Lamentavelmente, a lei atual também não oferece um acesso amplo a informações sobre reparação e a peças sobresselentes, nem dá prioridade à reparação no âmbito do quadro da garantia legal.
Os desafios
O reconhecimento do Direito à Reparação tem várias implicações para todos os elos da cadeia produtiva e de consumo.
Desde logo, aos produtores que terão necessariamente de investir no ecodesign dos seus produtos de forma a que possam ser mais facilmente reparáveis e terão de disponibilizar peças sobresselentes para agilizar as reparações durante períodos especificados. Do ponto de vista logístico serão necessárias adaptações significativas. Certamente a responsabilidade alargada do produtor, através da integração de critérios de ecomodelação do ecovalor poderá desempenhar um papel importante no estímulo aos produtores para que invistam cada vez mais na reparabilidade e durabilidade dos seus produtos. Esta medida pode ser particularmente relevante para as categorias de produto que não estão, ainda, abrangidas pela Diretiva do direito à reparação.

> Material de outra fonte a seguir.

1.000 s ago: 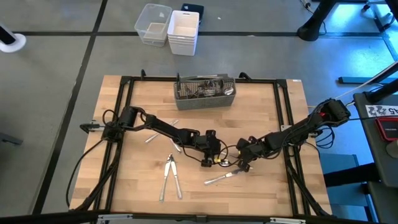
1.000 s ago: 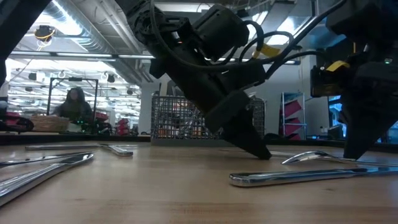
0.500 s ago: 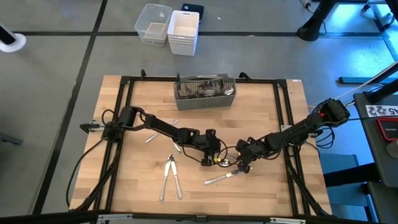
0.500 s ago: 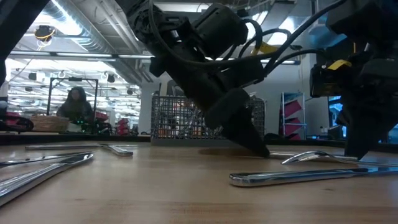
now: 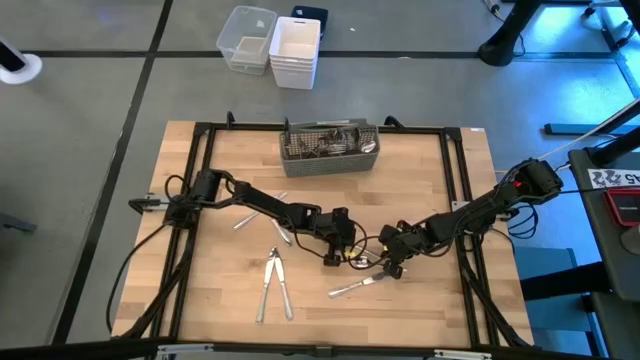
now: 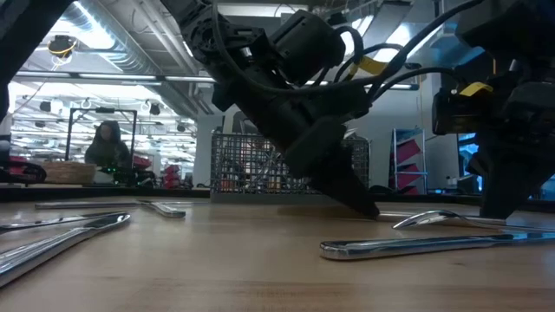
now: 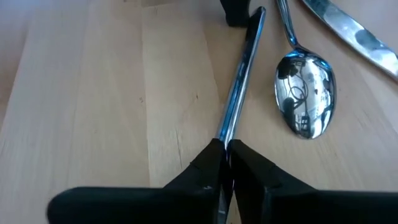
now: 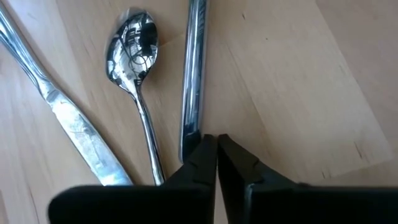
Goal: Sort silverware
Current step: Put the silver table knife into the gray silverware organizer
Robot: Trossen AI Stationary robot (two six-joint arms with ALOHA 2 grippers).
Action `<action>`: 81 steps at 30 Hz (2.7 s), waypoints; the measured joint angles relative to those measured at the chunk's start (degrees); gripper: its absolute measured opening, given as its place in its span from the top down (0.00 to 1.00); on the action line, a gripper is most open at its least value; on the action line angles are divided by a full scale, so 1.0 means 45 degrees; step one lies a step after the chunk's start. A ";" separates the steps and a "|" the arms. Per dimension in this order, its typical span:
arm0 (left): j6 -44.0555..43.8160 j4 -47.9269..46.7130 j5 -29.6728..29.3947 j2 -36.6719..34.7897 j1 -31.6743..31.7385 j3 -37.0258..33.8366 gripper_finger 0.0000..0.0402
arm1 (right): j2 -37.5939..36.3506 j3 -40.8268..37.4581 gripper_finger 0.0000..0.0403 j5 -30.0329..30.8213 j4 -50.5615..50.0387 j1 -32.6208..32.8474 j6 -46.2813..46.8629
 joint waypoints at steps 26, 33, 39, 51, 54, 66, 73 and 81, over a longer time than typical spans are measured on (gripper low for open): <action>0.1312 0.0029 -0.1039 0.0005 0.0069 0.0005 0.98 | 0.0005 0.0005 0.99 -0.0039 0.0269 0.0000 -0.0282; -0.0224 0.0018 0.0675 0.0003 0.0470 0.0010 0.99 | -0.0005 0.0005 0.99 -0.0025 0.0291 0.0000 -0.0338; -0.1979 -0.0237 0.2370 0.0000 0.0741 0.0015 1.00 | -0.0162 0.0010 0.99 -0.0476 0.0378 -0.0015 -0.1299; -0.2748 -0.0335 0.2597 0.0000 0.0816 0.0015 1.00 | -0.1331 -0.0010 0.99 -0.0596 0.0353 0.0010 -0.1860; -0.3200 -0.0319 0.2616 0.0000 0.0845 0.0013 1.00 | -0.1335 -0.0010 0.98 -0.0568 0.0350 0.0005 -0.1913; -0.4389 -0.0024 0.2595 0.0000 0.1060 -0.0010 0.99 | -0.1247 0.0015 0.62 -0.0336 0.0372 0.0000 -0.1807; -0.4731 0.0029 0.2541 0.0000 0.1064 -0.0010 0.99 | -0.0534 0.0015 0.56 -0.0228 0.0556 0.0000 -0.1812; -0.4786 0.0196 0.2492 0.0010 0.1064 -0.0010 0.99 | -0.0155 0.0063 0.56 0.0570 0.0662 0.0019 -0.1807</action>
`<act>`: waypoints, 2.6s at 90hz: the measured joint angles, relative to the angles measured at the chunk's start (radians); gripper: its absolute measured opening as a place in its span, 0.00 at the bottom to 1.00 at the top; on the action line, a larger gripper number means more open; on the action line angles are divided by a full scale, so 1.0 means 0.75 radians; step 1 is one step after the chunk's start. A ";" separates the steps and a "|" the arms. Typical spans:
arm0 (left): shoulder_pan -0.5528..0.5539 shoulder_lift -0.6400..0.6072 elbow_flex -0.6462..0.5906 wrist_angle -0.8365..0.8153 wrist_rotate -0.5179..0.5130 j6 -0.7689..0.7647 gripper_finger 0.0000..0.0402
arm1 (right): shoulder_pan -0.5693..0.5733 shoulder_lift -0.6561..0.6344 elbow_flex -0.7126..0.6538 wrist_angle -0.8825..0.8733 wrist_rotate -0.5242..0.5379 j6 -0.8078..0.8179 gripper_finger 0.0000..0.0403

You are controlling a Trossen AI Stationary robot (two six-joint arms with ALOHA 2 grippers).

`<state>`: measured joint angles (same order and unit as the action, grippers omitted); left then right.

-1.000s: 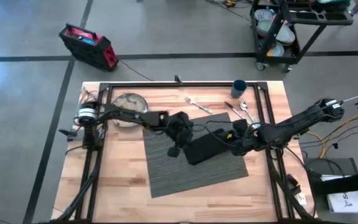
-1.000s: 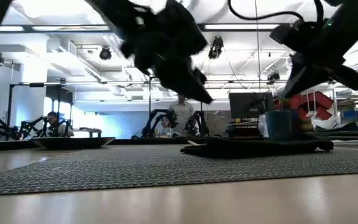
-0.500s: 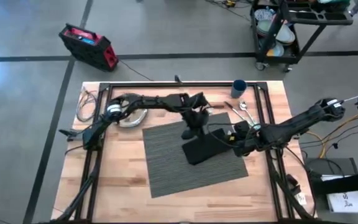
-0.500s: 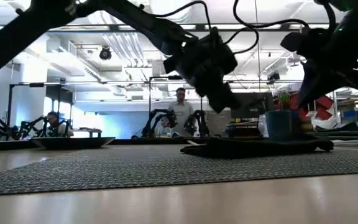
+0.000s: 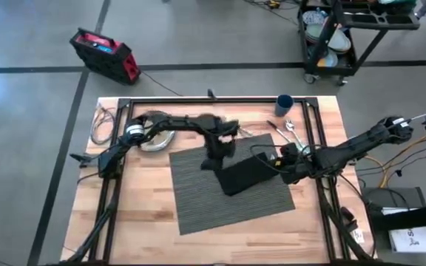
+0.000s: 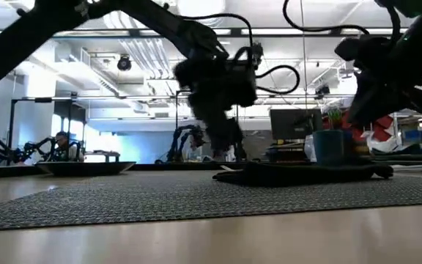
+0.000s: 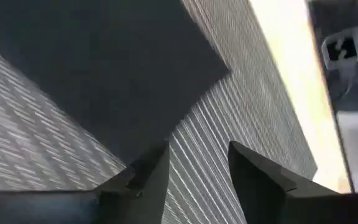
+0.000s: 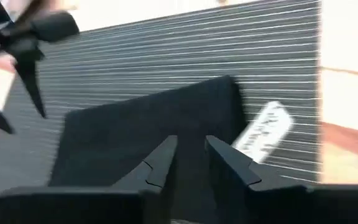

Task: Set table place
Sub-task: Move the black napkin to the middle left of the table

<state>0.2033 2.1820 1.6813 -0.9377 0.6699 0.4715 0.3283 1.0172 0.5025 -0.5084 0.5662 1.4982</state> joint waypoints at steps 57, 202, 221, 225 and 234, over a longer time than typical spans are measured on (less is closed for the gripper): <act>-0.070 -0.436 -0.763 1.034 -0.432 -0.856 0.32 | 0.010 0.157 -0.053 0.309 -0.043 0.030 0.34; -0.177 -0.423 -0.916 1.345 -0.551 -0.934 0.27 | 0.007 0.180 -0.050 0.348 0.122 0.048 0.28; -0.192 -0.423 -0.920 1.347 -0.669 -0.910 0.30 | 0.007 0.180 -0.049 0.349 0.122 0.052 0.31; -0.192 -0.423 -0.920 1.349 -0.694 -0.908 0.31 | 0.007 0.180 -0.049 0.349 0.122 0.057 0.31; -0.191 -0.423 -0.922 1.357 -0.720 -0.906 0.31 | 0.007 0.180 -0.049 0.349 0.122 0.062 0.29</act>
<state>0.0597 1.8648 0.9901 0.0801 0.1295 -0.2079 0.3332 1.1522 0.4660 -0.2468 0.6575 1.5444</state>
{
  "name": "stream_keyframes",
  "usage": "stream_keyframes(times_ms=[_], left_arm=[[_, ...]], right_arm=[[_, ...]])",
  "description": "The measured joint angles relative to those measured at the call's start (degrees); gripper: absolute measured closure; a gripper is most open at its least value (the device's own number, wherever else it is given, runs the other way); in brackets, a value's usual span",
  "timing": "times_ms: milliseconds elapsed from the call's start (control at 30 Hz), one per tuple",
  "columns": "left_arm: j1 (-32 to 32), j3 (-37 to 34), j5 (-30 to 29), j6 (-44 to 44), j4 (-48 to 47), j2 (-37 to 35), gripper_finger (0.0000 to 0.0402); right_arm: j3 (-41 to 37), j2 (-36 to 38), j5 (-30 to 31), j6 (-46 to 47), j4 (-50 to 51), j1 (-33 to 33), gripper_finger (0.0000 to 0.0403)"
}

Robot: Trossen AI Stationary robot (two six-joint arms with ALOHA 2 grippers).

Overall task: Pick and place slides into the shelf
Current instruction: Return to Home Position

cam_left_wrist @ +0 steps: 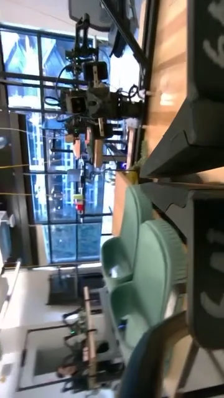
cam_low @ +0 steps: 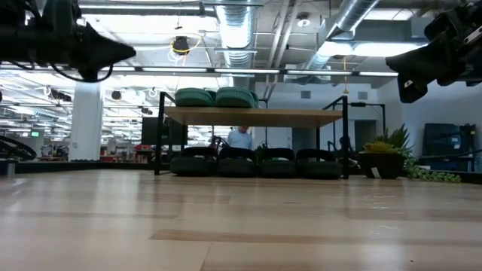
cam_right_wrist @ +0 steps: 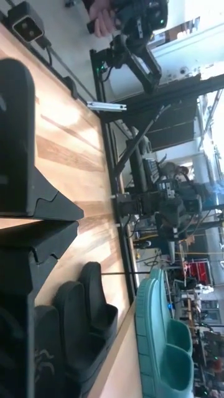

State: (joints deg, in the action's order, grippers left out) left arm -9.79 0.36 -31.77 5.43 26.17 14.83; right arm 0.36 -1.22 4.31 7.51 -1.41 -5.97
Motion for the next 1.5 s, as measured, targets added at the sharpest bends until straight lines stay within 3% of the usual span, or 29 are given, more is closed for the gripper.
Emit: stream_keyframes(times_ms=[100, 267, 567, 767, 1033, 1300, 1400, 1500], left_arm=[[0.61, 0.0, 1.05, 2.34, 0.73, 0.0, 0.0388], [5.4, 0.0, 12.2, 2.43, 1.83, 0.0, 0.0388], [13.99, 0.0, 23.84, 0.44, -3.38, 0.0, 0.0388], [12.34, 0.0, 24.0, -1.7, -12.23, 0.02, 0.0388], [9.55, 0.0, 28.15, 0.86, -15.78, 0.0, 0.0388], [6.76, 0.0, 31.97, 4.19, -21.4, -0.19, 0.0388], [5.76, 0.0, 32.15, 7.55, -17.86, -3.57, 0.0388], [5.63, -0.02, 30.95, 8.37, -21.06, -10.55, 0.0388]], right_arm=[[0.0, -0.01, 0.04, 0.0, -0.01, 0.04, 0.0403], [0.0, -0.01, 0.2, 0.0, -0.04, 1.3, 0.0403], [-0.02, -0.01, 0.18, 1.53, -0.04, 3.73, 0.0403], [-0.02, -0.82, 0.05, 1.16, -0.01, 3.75, 0.0403], [-0.04, -4.49, -3.31, 1.0, 0.58, 3.72, 0.0403], [-0.04, -4.77, -4.2, -6.26, 0.7, 1.86, 0.0403], [-0.04, -4.63, -3.71, -6.61, 0.67, 1.99, 0.0403], [-0.04, -4.6, -2.9, -6.03, 0.52, 1.87, 0.0403]])
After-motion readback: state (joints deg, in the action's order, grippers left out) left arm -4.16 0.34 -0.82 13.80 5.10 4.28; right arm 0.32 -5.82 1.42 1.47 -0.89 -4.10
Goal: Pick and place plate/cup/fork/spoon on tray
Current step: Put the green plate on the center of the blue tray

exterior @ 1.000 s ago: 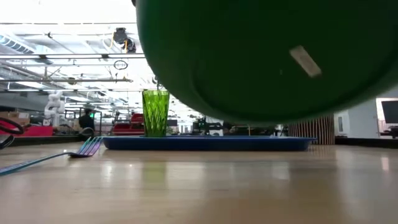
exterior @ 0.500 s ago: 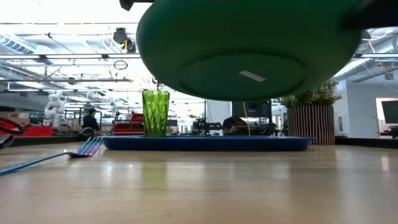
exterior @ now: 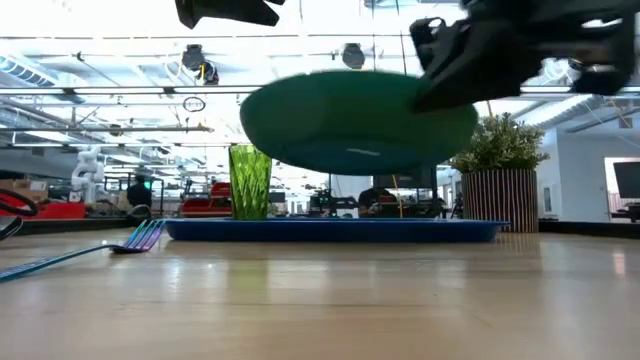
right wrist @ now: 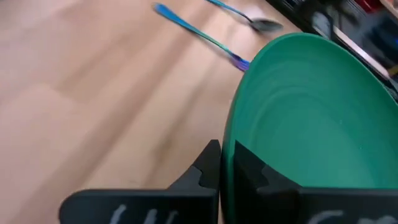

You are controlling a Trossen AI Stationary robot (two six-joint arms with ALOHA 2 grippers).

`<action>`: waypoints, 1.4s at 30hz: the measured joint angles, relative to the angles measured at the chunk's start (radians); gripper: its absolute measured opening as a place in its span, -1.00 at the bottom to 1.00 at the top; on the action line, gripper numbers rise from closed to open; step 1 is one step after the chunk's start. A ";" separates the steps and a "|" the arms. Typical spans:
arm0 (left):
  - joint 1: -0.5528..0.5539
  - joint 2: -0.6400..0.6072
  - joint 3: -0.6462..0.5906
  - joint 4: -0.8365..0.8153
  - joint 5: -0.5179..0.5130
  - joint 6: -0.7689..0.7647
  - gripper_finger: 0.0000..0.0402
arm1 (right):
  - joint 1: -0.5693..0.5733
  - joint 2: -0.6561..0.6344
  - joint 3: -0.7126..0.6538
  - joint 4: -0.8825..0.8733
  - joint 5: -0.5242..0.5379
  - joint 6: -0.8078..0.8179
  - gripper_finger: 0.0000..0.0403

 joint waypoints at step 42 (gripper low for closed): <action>0.041 0.000 0.000 -0.021 -0.084 0.037 -0.14 | -0.384 0.218 0.001 0.415 -0.006 0.113 -0.98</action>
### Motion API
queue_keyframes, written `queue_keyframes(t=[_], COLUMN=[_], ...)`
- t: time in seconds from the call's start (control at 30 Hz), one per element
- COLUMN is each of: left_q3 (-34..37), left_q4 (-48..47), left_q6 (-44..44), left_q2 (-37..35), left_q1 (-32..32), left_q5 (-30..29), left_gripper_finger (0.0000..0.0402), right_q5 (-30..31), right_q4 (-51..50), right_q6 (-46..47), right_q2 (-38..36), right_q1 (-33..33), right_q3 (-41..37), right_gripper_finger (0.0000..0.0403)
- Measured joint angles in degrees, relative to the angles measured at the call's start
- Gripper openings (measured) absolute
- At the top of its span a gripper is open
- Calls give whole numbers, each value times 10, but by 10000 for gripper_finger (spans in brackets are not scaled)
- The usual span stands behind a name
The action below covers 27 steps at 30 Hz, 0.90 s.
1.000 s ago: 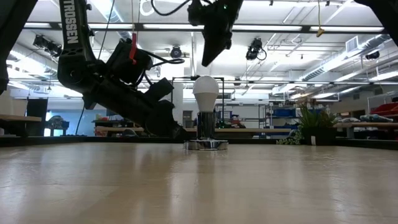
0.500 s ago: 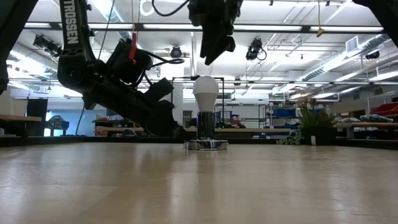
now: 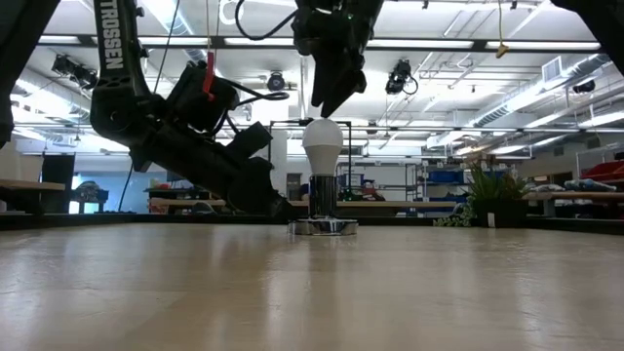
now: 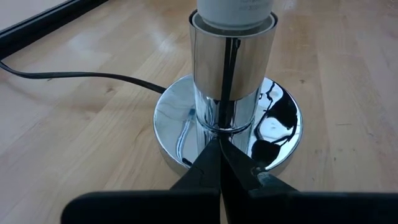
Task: Screw lightbulb
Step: Insert the lightbulb into the lamp socket
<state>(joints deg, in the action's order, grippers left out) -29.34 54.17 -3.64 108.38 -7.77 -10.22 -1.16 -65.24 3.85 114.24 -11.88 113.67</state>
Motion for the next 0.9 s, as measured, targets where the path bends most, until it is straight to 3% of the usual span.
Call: queue_keyframes(t=[0.33, 0.9], left_q3=[-33, -68], left_q4=[-41, -33], left_q6=[3, 2], left_q2=[1, 41], left_q1=[14, 26], left_q5=[25, 41], left_gripper_finger=[1, 1], right_q5=[2, 2], right_q4=[-11, -61], right_q6=[-13, -31], right_q2=[0, -1], right_q1=[3, 13], right_q3=[-2, -2], right_gripper_finger=[264, 279])
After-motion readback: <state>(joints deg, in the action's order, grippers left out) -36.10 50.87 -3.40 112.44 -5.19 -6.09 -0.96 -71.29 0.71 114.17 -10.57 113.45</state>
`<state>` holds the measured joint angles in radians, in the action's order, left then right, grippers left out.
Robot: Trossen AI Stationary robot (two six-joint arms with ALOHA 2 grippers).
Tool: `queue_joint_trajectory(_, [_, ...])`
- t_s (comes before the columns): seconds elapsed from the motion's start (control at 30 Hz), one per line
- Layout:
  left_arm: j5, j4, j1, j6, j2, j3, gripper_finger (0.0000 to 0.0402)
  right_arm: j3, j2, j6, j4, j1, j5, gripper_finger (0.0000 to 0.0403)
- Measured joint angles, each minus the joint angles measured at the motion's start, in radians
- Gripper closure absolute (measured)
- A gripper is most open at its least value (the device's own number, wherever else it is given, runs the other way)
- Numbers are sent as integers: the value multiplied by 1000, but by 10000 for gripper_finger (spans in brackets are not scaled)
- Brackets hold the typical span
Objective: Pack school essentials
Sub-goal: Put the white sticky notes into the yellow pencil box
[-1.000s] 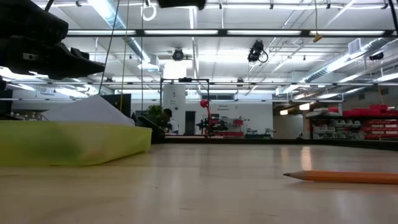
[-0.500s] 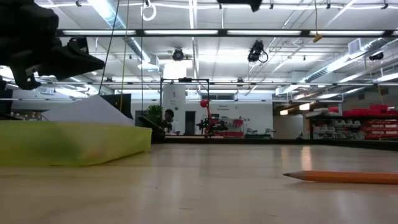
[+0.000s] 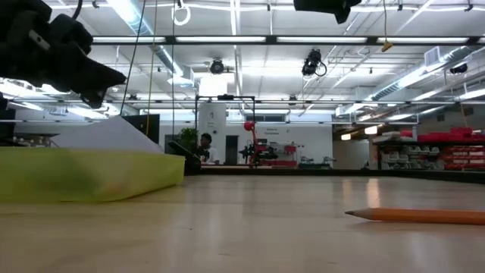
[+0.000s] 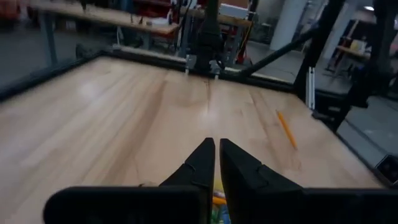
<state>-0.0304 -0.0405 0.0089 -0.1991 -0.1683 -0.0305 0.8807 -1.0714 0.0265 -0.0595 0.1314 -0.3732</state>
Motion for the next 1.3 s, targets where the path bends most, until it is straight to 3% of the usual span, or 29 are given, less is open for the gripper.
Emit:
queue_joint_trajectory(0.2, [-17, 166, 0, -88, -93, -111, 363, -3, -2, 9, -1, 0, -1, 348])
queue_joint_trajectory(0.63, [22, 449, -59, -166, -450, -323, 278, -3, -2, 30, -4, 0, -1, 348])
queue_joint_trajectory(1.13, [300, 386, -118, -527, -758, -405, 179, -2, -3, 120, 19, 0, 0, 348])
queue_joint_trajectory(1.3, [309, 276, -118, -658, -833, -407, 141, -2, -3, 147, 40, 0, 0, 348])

Garantir a existência de mão-de-obra especializada que possa dar resposta às novas necessidades de reparação é um desafio, mas também uma oportunidade de criação de emprego, mas que deve, desde já, ser considerada em programas de formação, por exemplo, pelas escolas profissionais e centros de formação, de forma a garantir uma resposta atempada ao expectável aumento da procura deste tipo de serviços.
É também fundamental fomentar uma nova cultura pró-reparação. A legislação europeia incentiva os Estados-Membros a introduzir fundos e cupões de reparação, de forma a estimular esta nova prática, num contexto onde reparar nem sempre está no topo das prioridades dos consumidores, seja porque o processo é normalmente demorado e algo tortuoso, seja porque o marketing agressivo e as políticas de preços seguidas tornam o comprar novo atraente. O financiamento destes fundos e cupões pode e deve ter como base o ecovalor pago por cada produto, garantindo que uma dada percentagem é direcionada para iniciativas de fomento à reparação e reutilização. A prevista criação de plataformas digitais para ajudar os consumidores a concretizarem o seu direito a reparar também é uma medida importante.
Temos ainda o desafio da transposição para a legislação nacional, a sua implementação no terreno, bem como o trabalho que terá de continuar a ser feito no âmbito da próxima Comissão Europeia ao nível do alargamento das categorias de produtos abrangidas pelo agora Regulamento Ecodesign. Certamente foi dado um passo importante, mas há ainda um longo caminho a percorrer a bem da circularidade e resiliência da economia.